What you need to do →
Repeat exactly, and only, the lines below starting at the line that contains "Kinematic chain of" and ending at the line that contains "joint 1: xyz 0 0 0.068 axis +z", inclusive of both.
====== Given information ======
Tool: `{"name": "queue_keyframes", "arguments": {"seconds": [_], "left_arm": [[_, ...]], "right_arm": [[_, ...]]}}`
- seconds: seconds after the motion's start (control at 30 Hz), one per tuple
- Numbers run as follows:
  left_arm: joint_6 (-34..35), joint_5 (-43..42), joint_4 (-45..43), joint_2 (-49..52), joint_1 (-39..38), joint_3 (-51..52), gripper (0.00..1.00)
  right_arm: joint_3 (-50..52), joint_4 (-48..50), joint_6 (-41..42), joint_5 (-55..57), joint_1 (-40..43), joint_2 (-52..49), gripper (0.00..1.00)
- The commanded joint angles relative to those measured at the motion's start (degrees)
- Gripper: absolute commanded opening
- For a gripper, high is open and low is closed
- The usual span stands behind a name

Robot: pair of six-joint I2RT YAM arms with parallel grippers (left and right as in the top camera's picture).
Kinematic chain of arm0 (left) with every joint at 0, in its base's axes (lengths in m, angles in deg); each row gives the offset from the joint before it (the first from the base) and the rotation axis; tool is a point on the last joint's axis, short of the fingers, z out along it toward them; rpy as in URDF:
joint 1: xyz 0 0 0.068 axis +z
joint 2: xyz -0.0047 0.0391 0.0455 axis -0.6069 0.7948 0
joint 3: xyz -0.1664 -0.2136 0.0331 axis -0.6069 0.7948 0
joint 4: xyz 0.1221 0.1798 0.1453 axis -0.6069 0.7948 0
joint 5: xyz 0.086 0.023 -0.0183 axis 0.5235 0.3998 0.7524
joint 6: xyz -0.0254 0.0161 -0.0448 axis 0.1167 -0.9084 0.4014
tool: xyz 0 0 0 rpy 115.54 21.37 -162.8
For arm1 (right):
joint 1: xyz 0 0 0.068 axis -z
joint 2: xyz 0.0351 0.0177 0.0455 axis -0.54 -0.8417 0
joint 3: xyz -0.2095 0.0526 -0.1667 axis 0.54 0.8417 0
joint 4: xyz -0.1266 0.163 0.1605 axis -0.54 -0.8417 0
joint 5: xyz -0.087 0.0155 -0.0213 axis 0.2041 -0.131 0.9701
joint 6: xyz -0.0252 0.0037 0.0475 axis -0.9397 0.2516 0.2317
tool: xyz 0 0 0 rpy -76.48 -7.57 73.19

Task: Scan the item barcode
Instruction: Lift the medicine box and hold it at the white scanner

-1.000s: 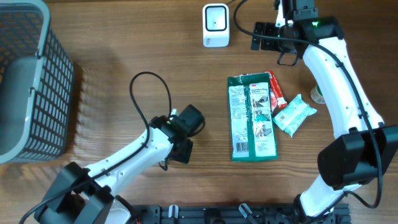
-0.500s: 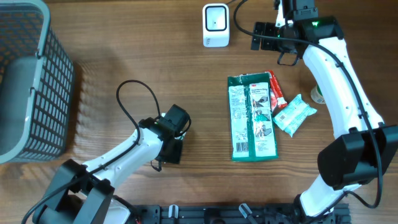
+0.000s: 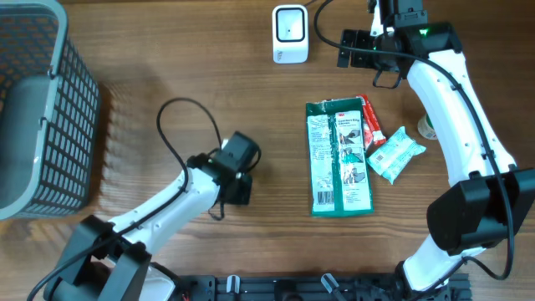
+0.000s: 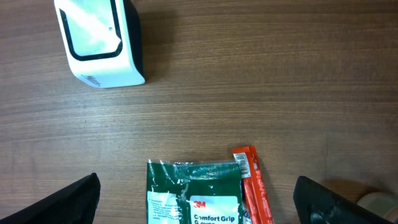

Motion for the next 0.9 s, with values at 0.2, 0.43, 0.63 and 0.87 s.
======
Solution to this problem →
Kinematic chain of arm0 (left) with every joint at 0, in its base's axes (lengths in m, angles in deg); each row gives the offset from the joint before it (the first from the base) and the rotation axis; tool is a point on the last joint's axis, short of the fingers, z out along it toward them; rpy as in URDF:
joint 1: xyz 0 0 0.068 axis +z

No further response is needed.